**To do**
Find every line of the records that has "need" and return it.

(Dataset excerpts)
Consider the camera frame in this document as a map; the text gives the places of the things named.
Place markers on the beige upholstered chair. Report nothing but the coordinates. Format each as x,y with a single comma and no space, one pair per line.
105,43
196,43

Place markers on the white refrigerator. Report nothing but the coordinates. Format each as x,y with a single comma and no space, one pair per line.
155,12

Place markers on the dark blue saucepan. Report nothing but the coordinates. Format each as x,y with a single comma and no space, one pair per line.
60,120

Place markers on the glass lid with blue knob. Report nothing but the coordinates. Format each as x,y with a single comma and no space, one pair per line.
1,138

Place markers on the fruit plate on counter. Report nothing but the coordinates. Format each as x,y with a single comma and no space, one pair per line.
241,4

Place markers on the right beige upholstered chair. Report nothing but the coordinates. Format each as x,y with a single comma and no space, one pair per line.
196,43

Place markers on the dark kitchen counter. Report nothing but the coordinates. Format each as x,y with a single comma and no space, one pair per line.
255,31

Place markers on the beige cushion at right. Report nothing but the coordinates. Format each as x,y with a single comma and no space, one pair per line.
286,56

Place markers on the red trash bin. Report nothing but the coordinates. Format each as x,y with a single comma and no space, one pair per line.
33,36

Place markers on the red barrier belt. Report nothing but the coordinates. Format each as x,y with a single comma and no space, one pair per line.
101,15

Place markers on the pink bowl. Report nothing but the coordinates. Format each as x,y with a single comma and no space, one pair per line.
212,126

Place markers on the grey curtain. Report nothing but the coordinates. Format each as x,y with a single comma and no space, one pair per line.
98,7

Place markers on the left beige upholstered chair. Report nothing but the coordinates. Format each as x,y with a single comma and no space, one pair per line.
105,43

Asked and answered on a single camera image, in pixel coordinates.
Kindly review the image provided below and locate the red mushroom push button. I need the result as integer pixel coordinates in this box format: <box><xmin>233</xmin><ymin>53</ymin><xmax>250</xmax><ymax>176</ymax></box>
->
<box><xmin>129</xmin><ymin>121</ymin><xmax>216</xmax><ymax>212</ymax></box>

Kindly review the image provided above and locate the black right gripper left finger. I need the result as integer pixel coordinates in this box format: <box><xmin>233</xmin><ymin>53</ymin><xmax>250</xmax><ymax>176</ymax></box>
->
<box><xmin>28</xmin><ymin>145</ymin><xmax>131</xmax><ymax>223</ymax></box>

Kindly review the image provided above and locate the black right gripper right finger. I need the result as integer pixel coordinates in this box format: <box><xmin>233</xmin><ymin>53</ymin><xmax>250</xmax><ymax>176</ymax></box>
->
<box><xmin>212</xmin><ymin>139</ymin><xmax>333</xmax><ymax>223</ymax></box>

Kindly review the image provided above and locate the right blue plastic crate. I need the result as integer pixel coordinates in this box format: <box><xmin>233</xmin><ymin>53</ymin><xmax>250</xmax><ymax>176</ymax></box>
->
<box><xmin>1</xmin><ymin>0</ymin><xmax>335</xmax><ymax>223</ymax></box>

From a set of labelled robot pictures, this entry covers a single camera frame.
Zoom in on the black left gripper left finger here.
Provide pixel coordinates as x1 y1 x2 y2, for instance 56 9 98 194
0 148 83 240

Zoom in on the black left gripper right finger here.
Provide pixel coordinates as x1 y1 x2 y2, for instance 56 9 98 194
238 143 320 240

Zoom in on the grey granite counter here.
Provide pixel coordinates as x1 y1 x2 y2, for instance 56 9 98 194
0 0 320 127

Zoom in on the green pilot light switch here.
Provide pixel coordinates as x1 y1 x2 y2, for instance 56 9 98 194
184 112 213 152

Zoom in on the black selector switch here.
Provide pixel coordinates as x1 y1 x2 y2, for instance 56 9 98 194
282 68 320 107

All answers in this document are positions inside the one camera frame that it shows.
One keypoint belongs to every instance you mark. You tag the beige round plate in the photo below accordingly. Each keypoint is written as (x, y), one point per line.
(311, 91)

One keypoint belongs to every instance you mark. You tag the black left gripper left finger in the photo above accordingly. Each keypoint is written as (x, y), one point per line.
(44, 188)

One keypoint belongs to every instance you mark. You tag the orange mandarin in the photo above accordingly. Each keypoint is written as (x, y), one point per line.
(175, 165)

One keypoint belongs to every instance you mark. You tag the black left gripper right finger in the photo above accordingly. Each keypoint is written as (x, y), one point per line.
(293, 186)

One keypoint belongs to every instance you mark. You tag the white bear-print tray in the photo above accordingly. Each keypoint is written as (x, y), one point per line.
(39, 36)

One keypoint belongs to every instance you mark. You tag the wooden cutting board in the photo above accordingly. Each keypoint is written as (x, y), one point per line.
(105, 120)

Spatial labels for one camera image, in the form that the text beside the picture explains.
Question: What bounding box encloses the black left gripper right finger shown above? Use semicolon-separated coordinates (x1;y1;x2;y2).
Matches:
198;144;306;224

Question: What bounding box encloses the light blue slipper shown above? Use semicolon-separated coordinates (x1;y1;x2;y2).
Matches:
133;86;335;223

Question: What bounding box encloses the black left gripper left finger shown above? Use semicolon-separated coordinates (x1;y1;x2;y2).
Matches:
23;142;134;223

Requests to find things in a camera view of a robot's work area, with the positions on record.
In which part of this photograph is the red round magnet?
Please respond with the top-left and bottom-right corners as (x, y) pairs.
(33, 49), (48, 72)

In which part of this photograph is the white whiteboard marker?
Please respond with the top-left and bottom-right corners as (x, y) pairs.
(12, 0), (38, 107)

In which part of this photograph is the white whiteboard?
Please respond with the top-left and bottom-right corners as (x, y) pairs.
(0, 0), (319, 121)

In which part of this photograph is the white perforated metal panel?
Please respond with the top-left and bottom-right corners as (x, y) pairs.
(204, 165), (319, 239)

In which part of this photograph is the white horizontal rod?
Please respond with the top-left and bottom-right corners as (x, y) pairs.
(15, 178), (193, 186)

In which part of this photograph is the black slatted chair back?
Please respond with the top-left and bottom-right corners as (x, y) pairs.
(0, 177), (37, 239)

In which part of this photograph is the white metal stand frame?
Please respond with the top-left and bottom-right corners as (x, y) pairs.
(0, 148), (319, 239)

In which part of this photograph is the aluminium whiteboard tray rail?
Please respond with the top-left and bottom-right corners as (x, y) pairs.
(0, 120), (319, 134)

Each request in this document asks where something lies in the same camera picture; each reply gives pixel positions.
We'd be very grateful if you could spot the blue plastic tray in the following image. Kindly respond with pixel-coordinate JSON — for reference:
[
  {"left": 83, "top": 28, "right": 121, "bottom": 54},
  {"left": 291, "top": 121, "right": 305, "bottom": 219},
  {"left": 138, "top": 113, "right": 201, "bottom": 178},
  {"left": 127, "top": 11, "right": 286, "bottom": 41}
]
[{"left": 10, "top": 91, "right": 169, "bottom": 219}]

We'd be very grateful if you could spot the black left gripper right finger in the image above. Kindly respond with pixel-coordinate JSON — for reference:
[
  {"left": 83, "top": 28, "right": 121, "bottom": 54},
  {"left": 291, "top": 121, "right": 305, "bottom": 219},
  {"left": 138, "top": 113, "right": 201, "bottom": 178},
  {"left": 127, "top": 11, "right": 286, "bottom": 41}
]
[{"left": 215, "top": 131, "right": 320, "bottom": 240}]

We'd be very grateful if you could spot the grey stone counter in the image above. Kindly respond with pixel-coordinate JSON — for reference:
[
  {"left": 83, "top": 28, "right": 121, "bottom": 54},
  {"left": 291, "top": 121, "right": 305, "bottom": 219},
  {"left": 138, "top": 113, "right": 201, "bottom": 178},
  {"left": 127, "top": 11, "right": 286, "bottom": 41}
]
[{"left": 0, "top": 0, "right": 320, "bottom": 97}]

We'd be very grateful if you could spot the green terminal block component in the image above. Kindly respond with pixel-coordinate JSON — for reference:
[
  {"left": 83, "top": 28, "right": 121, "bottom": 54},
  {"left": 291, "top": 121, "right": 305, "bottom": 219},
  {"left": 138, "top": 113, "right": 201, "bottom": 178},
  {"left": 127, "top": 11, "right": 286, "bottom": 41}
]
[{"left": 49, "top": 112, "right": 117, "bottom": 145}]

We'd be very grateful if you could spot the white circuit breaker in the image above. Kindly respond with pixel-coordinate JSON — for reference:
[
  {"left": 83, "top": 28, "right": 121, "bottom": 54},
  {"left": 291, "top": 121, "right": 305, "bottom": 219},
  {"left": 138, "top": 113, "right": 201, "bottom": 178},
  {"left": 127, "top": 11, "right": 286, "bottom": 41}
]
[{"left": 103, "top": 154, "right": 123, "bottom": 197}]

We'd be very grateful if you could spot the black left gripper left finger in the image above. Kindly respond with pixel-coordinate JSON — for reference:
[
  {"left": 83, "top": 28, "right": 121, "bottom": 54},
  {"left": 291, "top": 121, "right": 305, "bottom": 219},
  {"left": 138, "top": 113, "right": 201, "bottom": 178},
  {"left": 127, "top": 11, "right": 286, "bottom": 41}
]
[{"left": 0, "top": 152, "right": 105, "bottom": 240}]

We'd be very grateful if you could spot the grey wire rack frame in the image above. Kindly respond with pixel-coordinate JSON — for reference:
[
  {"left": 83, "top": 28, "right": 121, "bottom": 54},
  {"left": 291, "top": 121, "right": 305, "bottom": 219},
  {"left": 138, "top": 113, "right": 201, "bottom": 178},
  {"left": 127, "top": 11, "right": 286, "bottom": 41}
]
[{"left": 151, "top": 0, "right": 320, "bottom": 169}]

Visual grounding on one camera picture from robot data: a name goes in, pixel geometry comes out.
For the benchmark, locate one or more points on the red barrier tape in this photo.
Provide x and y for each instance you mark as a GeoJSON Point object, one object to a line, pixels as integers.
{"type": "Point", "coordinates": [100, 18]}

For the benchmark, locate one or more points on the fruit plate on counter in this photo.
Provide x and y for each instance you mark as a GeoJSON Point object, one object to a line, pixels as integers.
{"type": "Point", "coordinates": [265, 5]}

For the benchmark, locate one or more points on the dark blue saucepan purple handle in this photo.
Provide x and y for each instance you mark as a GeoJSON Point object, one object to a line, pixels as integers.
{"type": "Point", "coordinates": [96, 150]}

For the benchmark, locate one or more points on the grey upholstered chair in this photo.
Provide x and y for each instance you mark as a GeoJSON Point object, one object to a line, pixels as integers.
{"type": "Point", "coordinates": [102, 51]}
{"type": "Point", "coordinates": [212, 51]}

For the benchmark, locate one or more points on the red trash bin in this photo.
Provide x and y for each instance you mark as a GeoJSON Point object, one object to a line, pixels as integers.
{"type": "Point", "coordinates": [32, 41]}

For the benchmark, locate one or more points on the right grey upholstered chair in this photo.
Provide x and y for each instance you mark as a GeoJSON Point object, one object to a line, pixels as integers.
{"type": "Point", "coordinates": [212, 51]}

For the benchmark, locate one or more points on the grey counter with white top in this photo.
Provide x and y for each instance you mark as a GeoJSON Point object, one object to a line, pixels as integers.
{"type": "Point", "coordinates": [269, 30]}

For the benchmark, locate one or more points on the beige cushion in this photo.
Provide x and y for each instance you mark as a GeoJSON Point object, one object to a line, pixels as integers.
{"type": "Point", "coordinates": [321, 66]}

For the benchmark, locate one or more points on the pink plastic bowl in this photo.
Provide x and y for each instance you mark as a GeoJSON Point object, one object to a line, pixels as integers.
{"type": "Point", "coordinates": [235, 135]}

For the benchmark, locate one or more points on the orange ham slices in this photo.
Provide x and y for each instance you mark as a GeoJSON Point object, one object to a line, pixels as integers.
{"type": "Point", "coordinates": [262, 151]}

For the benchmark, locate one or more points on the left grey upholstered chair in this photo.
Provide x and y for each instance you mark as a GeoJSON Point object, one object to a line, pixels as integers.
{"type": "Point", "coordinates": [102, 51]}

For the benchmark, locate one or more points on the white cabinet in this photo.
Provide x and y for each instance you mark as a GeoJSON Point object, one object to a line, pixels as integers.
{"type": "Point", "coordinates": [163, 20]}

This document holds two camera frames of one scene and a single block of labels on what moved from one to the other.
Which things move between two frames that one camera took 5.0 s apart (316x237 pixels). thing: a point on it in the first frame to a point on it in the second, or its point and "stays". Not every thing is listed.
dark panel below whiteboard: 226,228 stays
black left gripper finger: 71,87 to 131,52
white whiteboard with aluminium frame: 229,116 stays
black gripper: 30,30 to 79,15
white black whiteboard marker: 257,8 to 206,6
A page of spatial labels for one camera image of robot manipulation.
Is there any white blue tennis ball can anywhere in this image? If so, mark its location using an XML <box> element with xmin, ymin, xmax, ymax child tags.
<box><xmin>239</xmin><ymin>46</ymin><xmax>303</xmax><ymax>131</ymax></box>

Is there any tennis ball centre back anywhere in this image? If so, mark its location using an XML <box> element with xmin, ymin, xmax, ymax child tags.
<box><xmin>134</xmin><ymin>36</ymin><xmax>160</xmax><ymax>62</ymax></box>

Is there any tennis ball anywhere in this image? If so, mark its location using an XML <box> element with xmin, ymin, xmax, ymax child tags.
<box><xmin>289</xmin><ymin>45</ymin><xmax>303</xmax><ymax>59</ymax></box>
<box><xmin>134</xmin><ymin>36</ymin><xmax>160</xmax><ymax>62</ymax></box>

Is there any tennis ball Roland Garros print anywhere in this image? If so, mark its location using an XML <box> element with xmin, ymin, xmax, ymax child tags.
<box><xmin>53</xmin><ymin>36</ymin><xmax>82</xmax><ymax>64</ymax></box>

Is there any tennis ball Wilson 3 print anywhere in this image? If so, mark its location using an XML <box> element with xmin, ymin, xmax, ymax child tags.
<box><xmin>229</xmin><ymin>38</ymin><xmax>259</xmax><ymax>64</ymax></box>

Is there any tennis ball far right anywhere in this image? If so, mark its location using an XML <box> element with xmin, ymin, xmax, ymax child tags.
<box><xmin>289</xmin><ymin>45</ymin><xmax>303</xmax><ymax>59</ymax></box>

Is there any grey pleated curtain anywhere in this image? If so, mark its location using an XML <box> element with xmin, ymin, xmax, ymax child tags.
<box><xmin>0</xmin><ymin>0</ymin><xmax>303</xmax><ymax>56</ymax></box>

**Task output**
Kindly review the image provided below and locate the red mushroom push button. I need the result as integer pixel coordinates in this box format: <box><xmin>233</xmin><ymin>53</ymin><xmax>250</xmax><ymax>176</ymax></box>
Kindly review the image provided above and locate the black right gripper left finger. I need the result as integer pixel coordinates in this box format: <box><xmin>233</xmin><ymin>53</ymin><xmax>250</xmax><ymax>176</ymax></box>
Kindly review the image provided above and locate the black right gripper right finger. I need the result as integer pixel coordinates in this box format: <box><xmin>233</xmin><ymin>53</ymin><xmax>250</xmax><ymax>176</ymax></box>
Kindly review the image provided above and locate the right blue plastic crate. I need the result as integer pixel coordinates in this box format: <box><xmin>233</xmin><ymin>53</ymin><xmax>250</xmax><ymax>176</ymax></box>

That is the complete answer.